Każdy rodzaj stosunku zatrudnienia związany jest z określonym statusem prawnym, na który składają się wzajemne prawa i obowiązki stron oraz wynikające z nich konsekwencje o charakterze publicznoprawnym (głównie fiskalnym i ubezpieczeniowym). Wyodrębnić możemy kilka typów stosunków zatrudnienia, regulowanych różnymi gałęziami czy działami prawa, z wiodącą rolą prawa pracy, prawa cywilnego i prawa służbowego (administracyjnego). Wymienione działy prawa tworzą tzw. reżimy zatrudnienia, obejmujące odpowiednio stosunki zatrudnienia pracowniczego, stosunki zatrudnienia cywilnoprawnego oraz stosunki służbowe. W każdym z nich odmiennie wyznaczone są zasady realizacji głównego świadczenia, które polega na osobistym wykonywaniu pewnych czynności czy zespołu czynności na rzecz innego podmiotu w zamian za ustaloną zapłatę. Na określenie tego świadczenia użyć można pojęcia „pracy sensu largo”, choć dla rozważań z zakresu poszczególnych dogmatyk prawniczych jest ono właściwie nieprzydatne. W poszczególnych gałęziach czy działach prawa mowa jest bowiem o szczegółowych komponentach tego pojęcia. Praca sensu largo jest zatem charakteryzowana za pomocą różnych parametrów, które wpływają na odmienny sposób jej wykonywania. Można je ująć w schemacie: usługa (w stosunkach cywilnoprawnych), praca (w stosunkach pracy) albo służba (w stosunkach służbowych), przy czym najwęższy zakres ma usługa, bo przybiera postać określonych czynności (faktycznych, rzadziej prawnych), szerszy – praca, wyznaczana, zgodnie z art. 22 Kodeksu pracy[2], parametrem jej rodzaju, i najszerszy – służba, którą możemy zdefiniować jako zespół wielu rodzajów pracy powiązanych z daną formacją państwową (np. policją). Dzięki temu praktycznie każdy przejaw aktywności zawodowej można powiązać z określonym schematem prawnym, dopasowanym do specyfiki danej działalności i pozycji stron. W doktrynie (Baran 2015, 22) wskazuje się co prawda na inne jeszcze rodzaje stosunków zatrudnienia, jakie występują w obrocie prawnym (np. ustrojowoprawne, administracyjnoprawne, gospodarczoprawne, naukowoprawne, penalnoprawne etc.), ale w praktyce triada „usługa–praca–służba” obejmuje ogromną większość wszystkich zachowań określanych mianem zatrudnienia.
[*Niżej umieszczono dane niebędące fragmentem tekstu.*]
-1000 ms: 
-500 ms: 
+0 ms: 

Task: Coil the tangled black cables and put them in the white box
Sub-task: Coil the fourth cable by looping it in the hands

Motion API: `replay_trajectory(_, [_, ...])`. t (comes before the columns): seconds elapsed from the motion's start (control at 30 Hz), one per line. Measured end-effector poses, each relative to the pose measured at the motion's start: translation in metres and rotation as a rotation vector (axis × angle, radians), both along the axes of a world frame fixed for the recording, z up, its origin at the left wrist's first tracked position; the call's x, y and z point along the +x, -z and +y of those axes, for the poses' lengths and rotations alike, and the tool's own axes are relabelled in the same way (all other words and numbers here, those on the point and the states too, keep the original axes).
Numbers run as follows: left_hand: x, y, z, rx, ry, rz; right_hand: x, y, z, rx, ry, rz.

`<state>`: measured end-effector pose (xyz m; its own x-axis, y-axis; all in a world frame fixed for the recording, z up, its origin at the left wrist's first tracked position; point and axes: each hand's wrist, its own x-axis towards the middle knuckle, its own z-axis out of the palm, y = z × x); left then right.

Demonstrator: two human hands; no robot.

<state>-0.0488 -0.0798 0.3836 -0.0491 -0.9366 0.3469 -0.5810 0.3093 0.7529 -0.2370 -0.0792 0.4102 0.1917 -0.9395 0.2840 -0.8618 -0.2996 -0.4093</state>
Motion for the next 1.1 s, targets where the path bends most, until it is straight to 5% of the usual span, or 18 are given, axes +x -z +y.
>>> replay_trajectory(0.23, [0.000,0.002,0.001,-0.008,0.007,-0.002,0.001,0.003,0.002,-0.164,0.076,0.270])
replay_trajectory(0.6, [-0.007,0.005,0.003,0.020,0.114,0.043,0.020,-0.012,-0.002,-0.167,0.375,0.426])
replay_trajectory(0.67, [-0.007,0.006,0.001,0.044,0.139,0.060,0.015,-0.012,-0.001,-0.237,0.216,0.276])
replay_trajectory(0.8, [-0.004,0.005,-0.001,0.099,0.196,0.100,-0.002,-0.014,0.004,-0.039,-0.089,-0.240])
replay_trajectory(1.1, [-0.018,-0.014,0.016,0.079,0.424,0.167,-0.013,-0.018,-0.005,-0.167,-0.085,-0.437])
Jak w tym kontekście przedstawia się kwestia działalności gospodarczej wykonywanej przez osobę fizyczną, a w szczególności charakter stosunku zatrudnienia, w jakim osoba ta pozostaje. Punktem wyjścia jest konstatacja, że system szeroko pojętego (a więc obejmującego przede wszystkim prawo pracy, część prawa cywilnego i prawo służbowe) prawa zatrudnienia jest oparty na rozłączności reżimów zatrudnienia. Oznacza to, że mają one za swój przedmiot inne typy relacji prawnych, które – przynajmniej w teorii – mogą podlegać tylko jednemu z tych reżimów. Określona relacja faktyczna, mająca za przedmiot pracę (sensu largo), odpowiadająca pewnym kryteriom formalnym, z punktu widzenia prawa może zatem odpowiadać tylko jednemu rodzajowi stosunku zatrudnienia. O tym, jaki to ma być stosunek prawny, decydują jego modelowe cechy, które zestawiamy z danym zachowaniem. Co do zasady nie ma więc jakichś obszarów wspólnych dla kilku reżimów zatrudnienia.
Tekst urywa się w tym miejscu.